◆ WHAT THE TASK REQUIRES
Exactly repeat all the records below, omitting the images they hold.

◆ RECORDS SUPPLIED
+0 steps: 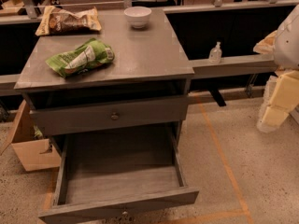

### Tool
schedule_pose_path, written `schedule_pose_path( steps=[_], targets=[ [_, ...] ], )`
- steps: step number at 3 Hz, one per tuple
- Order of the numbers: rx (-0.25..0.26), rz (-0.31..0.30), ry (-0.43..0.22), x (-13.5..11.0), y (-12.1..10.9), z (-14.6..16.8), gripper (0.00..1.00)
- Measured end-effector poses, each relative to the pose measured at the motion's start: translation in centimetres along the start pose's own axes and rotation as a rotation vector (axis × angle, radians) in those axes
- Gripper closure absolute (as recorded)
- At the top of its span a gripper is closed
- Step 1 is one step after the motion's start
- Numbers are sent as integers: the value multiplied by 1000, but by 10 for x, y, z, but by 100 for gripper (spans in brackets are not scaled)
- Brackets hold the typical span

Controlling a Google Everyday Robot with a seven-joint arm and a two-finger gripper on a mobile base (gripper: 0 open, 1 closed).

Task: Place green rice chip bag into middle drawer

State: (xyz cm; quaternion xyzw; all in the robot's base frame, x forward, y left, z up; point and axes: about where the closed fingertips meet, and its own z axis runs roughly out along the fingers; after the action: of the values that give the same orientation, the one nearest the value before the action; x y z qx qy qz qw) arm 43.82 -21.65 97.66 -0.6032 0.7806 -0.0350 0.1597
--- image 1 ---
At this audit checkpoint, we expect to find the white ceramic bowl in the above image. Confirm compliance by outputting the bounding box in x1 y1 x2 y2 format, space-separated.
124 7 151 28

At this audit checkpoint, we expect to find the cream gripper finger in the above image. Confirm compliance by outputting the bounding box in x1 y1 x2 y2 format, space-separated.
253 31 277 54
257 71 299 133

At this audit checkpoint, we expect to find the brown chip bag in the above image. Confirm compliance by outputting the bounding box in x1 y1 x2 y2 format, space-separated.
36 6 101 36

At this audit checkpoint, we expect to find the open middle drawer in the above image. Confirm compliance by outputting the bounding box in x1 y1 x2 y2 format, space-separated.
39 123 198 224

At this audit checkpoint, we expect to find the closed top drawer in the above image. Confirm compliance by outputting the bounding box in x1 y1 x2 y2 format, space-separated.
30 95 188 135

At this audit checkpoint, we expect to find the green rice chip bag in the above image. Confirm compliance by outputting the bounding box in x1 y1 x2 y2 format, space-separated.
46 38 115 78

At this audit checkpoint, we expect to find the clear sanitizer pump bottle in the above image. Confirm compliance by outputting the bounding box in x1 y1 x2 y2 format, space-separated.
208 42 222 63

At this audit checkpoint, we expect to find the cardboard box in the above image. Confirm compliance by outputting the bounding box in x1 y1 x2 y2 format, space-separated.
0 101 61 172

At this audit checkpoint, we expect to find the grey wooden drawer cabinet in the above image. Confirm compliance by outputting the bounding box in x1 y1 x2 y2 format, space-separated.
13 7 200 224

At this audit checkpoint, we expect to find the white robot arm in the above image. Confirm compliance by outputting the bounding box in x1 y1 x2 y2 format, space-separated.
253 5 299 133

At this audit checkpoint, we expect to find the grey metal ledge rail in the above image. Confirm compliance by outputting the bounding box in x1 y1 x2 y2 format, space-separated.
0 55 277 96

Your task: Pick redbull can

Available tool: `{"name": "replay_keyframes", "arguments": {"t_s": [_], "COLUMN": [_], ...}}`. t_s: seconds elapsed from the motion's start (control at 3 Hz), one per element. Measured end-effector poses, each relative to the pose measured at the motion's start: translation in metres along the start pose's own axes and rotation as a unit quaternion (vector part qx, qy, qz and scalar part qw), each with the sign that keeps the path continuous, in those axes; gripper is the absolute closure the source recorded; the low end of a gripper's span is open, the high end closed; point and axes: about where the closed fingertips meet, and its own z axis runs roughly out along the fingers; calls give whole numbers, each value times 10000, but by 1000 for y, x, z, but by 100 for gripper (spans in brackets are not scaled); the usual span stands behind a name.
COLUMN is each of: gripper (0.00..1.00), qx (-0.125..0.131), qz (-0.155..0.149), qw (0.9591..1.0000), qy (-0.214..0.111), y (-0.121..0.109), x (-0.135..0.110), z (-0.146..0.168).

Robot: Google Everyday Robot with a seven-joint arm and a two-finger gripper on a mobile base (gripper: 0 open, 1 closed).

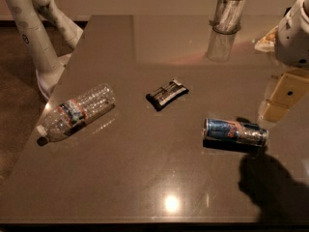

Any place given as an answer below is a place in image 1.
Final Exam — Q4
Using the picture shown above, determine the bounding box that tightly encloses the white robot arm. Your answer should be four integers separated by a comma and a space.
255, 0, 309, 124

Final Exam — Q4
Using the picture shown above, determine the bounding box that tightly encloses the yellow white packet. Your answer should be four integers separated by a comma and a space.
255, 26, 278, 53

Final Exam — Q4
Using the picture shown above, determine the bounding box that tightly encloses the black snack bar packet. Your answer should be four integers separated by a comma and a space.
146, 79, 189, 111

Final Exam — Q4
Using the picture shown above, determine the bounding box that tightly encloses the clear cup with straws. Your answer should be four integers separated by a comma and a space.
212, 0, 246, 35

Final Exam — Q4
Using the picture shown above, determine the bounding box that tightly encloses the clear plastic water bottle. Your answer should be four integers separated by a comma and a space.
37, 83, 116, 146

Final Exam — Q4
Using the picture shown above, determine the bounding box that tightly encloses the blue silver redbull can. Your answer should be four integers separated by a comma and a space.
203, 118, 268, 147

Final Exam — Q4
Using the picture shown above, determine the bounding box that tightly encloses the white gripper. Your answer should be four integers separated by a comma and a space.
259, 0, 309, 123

◆ COMPLETED EXERCISE
+0 steps: 

### Tool
schedule_pose_path, written `schedule_pose_path( steps=[_], targets=[ [_, ...] ], )`
- steps: step number at 3 Hz, one per tuple
- Order of the numbers: rx (-0.25..0.26), rz (-0.31..0.30), ry (-0.43..0.22), x (-13.5..11.0), y (-12.1..10.9), z (-14.6..16.8), gripper (0.00..1.00)
- Measured end-effector poses, each relative to the pose measured at the motion's start: translation in centimetres along the start pose's own axes and rotation as a rotation vector (axis × angle, radians) in those axes
- Gripper closure absolute (as recorded)
- At the top of its span a gripper is closed
- Step 1 is one step after the motion's start
- Numbers are sent as integers: the value multiplied by 1000, but by 10 for x, y, z, but by 100 for gripper (spans in brackets are not scaled)
- Brackets hold the typical span

Controlling a Google Everyday Robot with a seven-joint arm and a two-finger gripper on a mobile base (gripper: 0 open, 1 closed).

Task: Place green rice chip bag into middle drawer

State: (xyz cm; quaternion xyzw; all in the robot's base frame, x forward, y left, z up; point and axes: about where the closed fingertips meet, and its own z axis runs roughly out along the fingers; after the action: of the values that give the same orientation, the one nearest the value before the action; x y z qx qy qz qw) arm 43.82 -21.65 97.66 -0.6032 0.7806 -0.0350 0.1597
--- image 1 ---
At this audit checkpoint, we expect to find the white ceramic bowl in the above image. Confirm compliance by outputting the bounding box in x1 y1 x2 y2 format, space-separated.
124 7 151 28

At this audit checkpoint, we expect to find the cream gripper finger in the above image. Confirm compliance by outputting the bounding box in x1 y1 x2 y2 format, space-separated.
253 31 277 54
257 71 299 133

At this audit checkpoint, we expect to find the brown chip bag in the above image. Confirm compliance by outputting the bounding box in x1 y1 x2 y2 format, space-separated.
36 6 101 36

At this audit checkpoint, we expect to find the open middle drawer in the above image. Confirm compliance by outputting the bounding box in x1 y1 x2 y2 format, space-separated.
39 123 198 224

At this audit checkpoint, we expect to find the closed top drawer in the above image. Confirm compliance by outputting the bounding box in x1 y1 x2 y2 format, space-separated.
30 95 188 135

At this audit checkpoint, we expect to find the green rice chip bag in the above image. Confirm compliance by outputting the bounding box in x1 y1 x2 y2 format, space-separated.
46 38 115 78

At this audit checkpoint, we expect to find the clear sanitizer pump bottle in the above image. Confirm compliance by outputting the bounding box in x1 y1 x2 y2 format, space-separated.
208 42 222 63

At this audit checkpoint, we expect to find the cardboard box in the above image. Confirm compliance by outputting the bounding box in x1 y1 x2 y2 format, space-separated.
0 101 61 172

At this audit checkpoint, we expect to find the grey wooden drawer cabinet in the above image. Confirm compliance by outputting the bounding box in x1 y1 x2 y2 format, space-separated.
13 7 200 224

At this audit checkpoint, we expect to find the white robot arm in the above image. Confirm compliance by outputting the bounding box in x1 y1 x2 y2 format, space-separated.
253 5 299 133

At this audit checkpoint, we expect to find the grey metal ledge rail in the above image. Confirm compliance by outputting the bounding box in x1 y1 x2 y2 format, space-separated.
0 55 277 96

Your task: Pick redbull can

Available tool: `{"name": "replay_keyframes", "arguments": {"t_s": [_], "COLUMN": [_], ...}}`. t_s: seconds elapsed from the motion's start (control at 3 Hz), one per element. Measured end-effector poses, each relative to the pose measured at the motion's start: translation in metres along the start pose's own axes and rotation as a unit quaternion (vector part qx, qy, qz and scalar part qw), each with the sign that keeps the path continuous, in those axes; gripper is the absolute closure the source recorded; the low end of a gripper's span is open, the high end closed; point and axes: about where the closed fingertips meet, and its own z axis runs roughly out along the fingers; calls give whole numbers, each value times 10000, but by 1000 for y, x, z, but by 100 for gripper (spans in brackets are not scaled); the usual span stands behind a name.
COLUMN is each of: gripper (0.00..1.00), qx (-0.125..0.131), qz (-0.155..0.149), qw (0.9591..1.0000), qy (-0.214..0.111), y (-0.121..0.109), x (-0.135..0.110), z (-0.146..0.168).

Robot: Google Everyday Robot with a seven-joint arm and a two-finger gripper on a mobile base (gripper: 0 open, 1 closed).


Any place given as an answer below is a place in image 1.
Final Exam — Q4
Using the picture shown above, determine the bounding box that tightly encloses the white robot arm. Your answer should be four integers separated by a comma and a space.
255, 0, 309, 124

Final Exam — Q4
Using the picture shown above, determine the bounding box that tightly encloses the yellow white packet. Your answer should be four integers separated by a comma and a space.
255, 26, 278, 53

Final Exam — Q4
Using the picture shown above, determine the bounding box that tightly encloses the black snack bar packet. Your answer should be four integers separated by a comma and a space.
146, 79, 189, 111

Final Exam — Q4
Using the picture shown above, determine the bounding box that tightly encloses the clear cup with straws. Your answer should be four integers separated by a comma and a space.
212, 0, 246, 35

Final Exam — Q4
Using the picture shown above, determine the bounding box that tightly encloses the clear plastic water bottle. Your answer should be four integers separated by a comma and a space.
37, 83, 116, 146

Final Exam — Q4
Using the picture shown above, determine the bounding box that tightly encloses the blue silver redbull can. Your answer should be four integers separated by a comma and a space.
203, 118, 268, 147

Final Exam — Q4
Using the picture shown above, determine the bounding box that tightly encloses the white gripper. Your answer should be four integers separated by a comma and a space.
259, 0, 309, 123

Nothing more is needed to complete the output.